Reynold's smartly recognizes the track as a piece of proto-punk that would go on to influence the version of punk that exploded out of the UK with the Sex Pistols' Anarchy in the U.K. It's straightforward political satire was something The Stooges-influenced New York punk bands were not concerned with.

And as Reynold's lays out by the end of the feature, that brand of heady political satire in what he calls "'rock star' rock" is more aligned to the kind of egotistical, self-serving politics of the people and establishments fans think those artists are parodying.

"Cooper’s drunk-with-the-promise-of-power performance reminded me of nobody so much as Donald Trump. Like Cooper, Trump is an entertainer moving into politics, using showbiz techniques that bypass reasoned analysis and policy proposals and instead conjure a baseless aura of authority."

Chronologically speaking Cooper's braggadocios brand of satirical/protest rock predicted someone like Trump running for president. But what Cooper's repetitious joke political runs truly unveil is that we've ended up in similar circumstances decade after decade.

Reynolds recalls how fans lamented for an Alice Cooper who possessed the hopeful glimmer of having a true anti-establishment figure in the spotlight. Instead what they got were well-off men in tight pants capitalizing off of politics without ever actually proving they cared about the people directly affected by it.

Reynolds' 2016 article ends on a hopeful note, though. November 8th of 2016 hadn't happened yet and many believed Hillary Clinton had a chance at winning. Most of us were under the spell of famous actors and musicians, like Cooper, shoveling out performative denunciations of a Trump presidency.

Cooper performed "Elected" again in April of 2016, announcing another gag-run for presidency. There was no need to change the words of a song written in the '70s for a presidential election happening in 2016.

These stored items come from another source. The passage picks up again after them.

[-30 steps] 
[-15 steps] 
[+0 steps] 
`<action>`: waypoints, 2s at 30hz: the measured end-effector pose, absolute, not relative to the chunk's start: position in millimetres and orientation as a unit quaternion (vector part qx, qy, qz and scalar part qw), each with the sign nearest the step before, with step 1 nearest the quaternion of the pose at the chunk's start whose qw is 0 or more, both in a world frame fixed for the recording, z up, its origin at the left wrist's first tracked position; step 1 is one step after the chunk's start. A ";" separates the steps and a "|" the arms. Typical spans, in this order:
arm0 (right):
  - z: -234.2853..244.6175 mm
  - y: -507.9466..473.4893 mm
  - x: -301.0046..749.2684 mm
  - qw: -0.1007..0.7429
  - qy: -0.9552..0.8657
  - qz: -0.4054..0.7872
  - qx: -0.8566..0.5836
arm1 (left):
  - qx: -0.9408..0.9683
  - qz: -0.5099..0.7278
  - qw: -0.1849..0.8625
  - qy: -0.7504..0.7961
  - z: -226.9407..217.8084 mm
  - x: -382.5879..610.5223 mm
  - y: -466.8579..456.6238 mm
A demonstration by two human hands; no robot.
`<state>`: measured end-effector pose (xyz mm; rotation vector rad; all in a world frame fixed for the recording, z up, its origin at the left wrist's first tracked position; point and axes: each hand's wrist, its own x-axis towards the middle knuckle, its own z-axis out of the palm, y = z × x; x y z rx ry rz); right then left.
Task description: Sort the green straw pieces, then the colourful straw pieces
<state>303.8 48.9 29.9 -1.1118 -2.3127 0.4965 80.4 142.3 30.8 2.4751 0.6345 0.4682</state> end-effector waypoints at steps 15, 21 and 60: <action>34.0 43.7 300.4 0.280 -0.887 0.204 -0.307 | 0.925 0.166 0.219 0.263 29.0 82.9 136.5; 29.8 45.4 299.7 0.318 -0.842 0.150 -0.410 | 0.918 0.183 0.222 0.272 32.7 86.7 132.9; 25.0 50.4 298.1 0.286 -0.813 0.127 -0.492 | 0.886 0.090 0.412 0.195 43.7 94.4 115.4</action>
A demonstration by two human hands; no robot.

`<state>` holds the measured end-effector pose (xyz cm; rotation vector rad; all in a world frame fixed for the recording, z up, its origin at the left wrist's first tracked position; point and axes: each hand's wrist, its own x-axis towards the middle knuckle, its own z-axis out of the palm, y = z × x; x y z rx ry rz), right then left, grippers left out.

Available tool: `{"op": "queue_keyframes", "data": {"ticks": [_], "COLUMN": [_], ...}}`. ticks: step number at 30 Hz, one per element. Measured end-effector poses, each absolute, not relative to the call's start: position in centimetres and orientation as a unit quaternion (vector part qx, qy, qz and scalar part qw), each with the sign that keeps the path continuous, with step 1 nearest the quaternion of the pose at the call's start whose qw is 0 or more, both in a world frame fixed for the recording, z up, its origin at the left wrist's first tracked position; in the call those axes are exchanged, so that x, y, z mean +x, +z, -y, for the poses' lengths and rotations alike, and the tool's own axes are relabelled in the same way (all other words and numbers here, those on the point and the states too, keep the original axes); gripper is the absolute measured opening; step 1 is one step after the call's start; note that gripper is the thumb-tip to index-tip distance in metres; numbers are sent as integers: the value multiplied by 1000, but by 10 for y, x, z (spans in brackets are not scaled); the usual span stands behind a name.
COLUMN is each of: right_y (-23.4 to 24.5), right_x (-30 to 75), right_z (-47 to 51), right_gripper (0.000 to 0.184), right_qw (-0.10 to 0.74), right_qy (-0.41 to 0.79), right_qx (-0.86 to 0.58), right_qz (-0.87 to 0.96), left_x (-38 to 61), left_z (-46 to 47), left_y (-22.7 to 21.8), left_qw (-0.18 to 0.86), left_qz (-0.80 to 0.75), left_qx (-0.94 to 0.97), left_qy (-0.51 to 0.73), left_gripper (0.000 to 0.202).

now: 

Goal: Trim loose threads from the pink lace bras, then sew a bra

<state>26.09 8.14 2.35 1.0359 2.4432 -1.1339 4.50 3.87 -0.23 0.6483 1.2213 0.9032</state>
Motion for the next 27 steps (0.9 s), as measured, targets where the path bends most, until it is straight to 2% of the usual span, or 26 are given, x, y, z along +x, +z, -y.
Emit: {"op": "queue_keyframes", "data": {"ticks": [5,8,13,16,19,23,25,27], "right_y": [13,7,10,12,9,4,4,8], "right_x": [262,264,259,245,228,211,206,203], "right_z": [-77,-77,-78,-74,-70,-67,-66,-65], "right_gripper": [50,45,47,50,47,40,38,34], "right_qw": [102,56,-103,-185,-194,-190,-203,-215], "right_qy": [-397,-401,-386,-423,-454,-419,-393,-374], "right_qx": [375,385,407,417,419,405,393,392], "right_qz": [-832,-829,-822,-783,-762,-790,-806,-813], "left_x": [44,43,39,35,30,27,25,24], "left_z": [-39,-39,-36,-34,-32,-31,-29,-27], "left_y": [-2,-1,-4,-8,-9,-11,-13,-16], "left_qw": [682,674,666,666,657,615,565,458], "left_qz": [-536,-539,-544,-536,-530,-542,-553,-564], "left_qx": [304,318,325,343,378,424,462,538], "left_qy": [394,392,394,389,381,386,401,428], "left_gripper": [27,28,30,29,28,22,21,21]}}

What's truly funny about Alice Cooper's presidential slogan: A troubled man for troubled times is that troubled men have always been the champions of our perpetual state of chaos. And as long as troubled men continue to succeed in a place where success is synonymous with power, wealth, and greed, we'll always have presidential campaigns and songs that seem ripe with the answers to progress, but are just spoiled, decade old ideals upholding spoiled establishments when you cut them open.